C'est étrange à quel point le déploiement deTroisième, avec son récit d'une dépression inévitable, était parallèle aux effondrements financiers en cascade qui ont englouti les marchés occidentaux et ont donné lieu à la Grande Récession : la découverte de l'album, pour les plus jeunes auditeurs du groupe, a cartographié de près leur entrée dans une économie lamentable conçue pour garder bon nombre d'entre eux. ils sont au chômage, la plupart endettés et tous précaires. En ce sens, peu de choses ont changé en dix ans : l'annonce laconique de Gibbons dans « We Carry On » selon laquelle « aucun endroit n'est sûr » est plus vraie que jamais en 2018. Quel genre de monde accueillera-t-il ?Troisièmeà 15 ans ou à 30 ans ? Y aura-t-il même un monde pour l’accueillir ? On a l’impression que rien n’est fiable, mais ce n’est pas tout à fait vrai.
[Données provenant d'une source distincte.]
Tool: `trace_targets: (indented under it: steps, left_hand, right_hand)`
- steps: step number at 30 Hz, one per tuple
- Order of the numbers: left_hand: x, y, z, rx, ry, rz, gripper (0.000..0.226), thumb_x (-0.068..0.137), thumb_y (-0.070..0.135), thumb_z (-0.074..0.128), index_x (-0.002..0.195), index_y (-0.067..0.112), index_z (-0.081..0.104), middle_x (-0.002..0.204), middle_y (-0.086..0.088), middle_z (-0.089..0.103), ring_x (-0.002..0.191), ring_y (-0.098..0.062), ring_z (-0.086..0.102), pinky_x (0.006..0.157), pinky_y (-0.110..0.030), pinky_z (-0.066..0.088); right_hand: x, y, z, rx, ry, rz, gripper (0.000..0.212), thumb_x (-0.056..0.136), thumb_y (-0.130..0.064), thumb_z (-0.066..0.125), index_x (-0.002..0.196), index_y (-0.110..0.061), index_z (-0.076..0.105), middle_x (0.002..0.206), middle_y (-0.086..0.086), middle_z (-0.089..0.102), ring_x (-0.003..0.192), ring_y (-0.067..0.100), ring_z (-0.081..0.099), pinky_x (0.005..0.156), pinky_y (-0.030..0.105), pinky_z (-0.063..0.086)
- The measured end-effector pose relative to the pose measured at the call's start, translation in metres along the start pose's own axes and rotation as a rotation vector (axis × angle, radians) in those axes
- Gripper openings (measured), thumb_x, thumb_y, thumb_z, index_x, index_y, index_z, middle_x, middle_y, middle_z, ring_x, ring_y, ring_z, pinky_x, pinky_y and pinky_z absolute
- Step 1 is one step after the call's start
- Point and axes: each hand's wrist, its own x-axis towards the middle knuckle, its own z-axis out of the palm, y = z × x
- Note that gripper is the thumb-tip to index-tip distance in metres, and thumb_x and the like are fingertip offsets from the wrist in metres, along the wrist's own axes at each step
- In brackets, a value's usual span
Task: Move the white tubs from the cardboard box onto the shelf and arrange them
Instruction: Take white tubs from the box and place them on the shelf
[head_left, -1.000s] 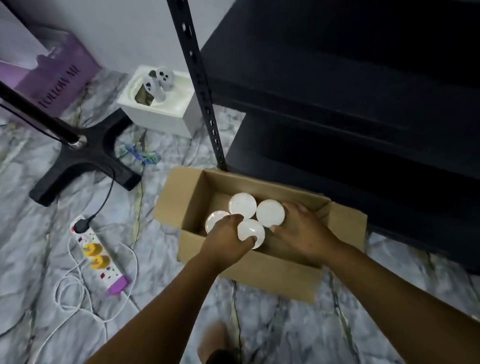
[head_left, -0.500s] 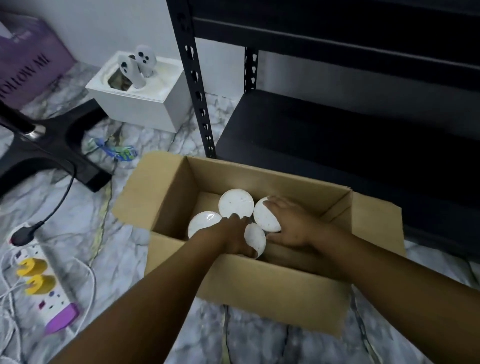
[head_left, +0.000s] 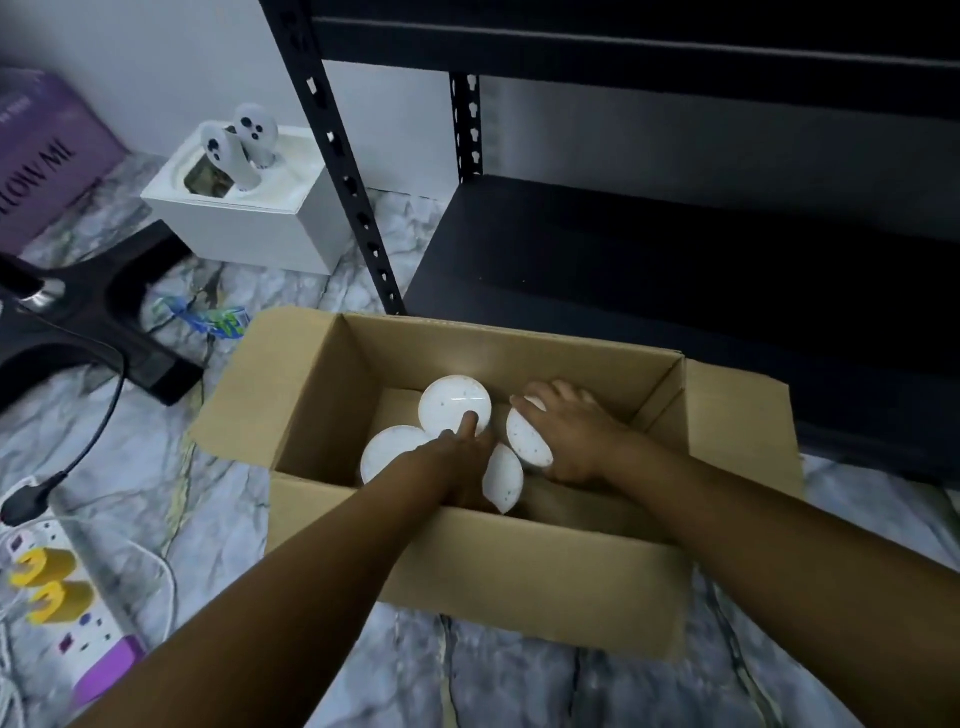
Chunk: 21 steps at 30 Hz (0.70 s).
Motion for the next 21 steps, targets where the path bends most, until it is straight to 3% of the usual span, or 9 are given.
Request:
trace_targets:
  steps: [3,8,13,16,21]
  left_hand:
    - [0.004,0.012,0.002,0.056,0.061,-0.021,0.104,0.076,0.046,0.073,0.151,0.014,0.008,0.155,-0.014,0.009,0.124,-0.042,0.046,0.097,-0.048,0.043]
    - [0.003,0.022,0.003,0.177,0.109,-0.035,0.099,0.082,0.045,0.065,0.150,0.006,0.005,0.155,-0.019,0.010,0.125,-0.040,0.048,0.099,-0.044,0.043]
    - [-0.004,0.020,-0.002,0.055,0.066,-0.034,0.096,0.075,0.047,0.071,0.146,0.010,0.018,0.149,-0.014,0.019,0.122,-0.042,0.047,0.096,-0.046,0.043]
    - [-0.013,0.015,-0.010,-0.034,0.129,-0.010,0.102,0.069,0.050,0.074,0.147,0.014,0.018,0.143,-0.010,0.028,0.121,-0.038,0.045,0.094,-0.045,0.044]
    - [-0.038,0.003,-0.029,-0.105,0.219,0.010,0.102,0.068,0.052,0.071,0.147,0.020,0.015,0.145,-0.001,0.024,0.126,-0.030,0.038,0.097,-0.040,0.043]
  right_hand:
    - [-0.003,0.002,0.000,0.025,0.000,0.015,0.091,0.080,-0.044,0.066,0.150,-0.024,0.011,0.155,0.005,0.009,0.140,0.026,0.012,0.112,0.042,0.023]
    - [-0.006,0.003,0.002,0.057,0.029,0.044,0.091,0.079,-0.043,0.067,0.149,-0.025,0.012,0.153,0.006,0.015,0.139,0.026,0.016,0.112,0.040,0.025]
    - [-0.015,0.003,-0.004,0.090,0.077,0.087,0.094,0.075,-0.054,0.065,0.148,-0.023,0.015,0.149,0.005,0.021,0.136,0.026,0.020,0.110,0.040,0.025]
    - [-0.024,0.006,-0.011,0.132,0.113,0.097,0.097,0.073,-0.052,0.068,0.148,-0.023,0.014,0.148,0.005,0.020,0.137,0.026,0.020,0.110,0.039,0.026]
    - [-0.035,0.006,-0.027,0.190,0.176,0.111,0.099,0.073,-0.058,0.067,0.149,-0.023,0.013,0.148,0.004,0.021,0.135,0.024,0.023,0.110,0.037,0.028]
C'est une situation sombre quand tout ce sur quoi on peut compter, collectivement parlant, est un groupe qui perfectionne l'urgence de son style original en démantelant ses formes dans l'urgence – ou bien reste silencieux. Pourtant, le fait qu’un groupe avec un timing impeccable comme le leur existe toujours n’est pas une mince affaire – il mérite probablement un respect particulier dans les pires moments.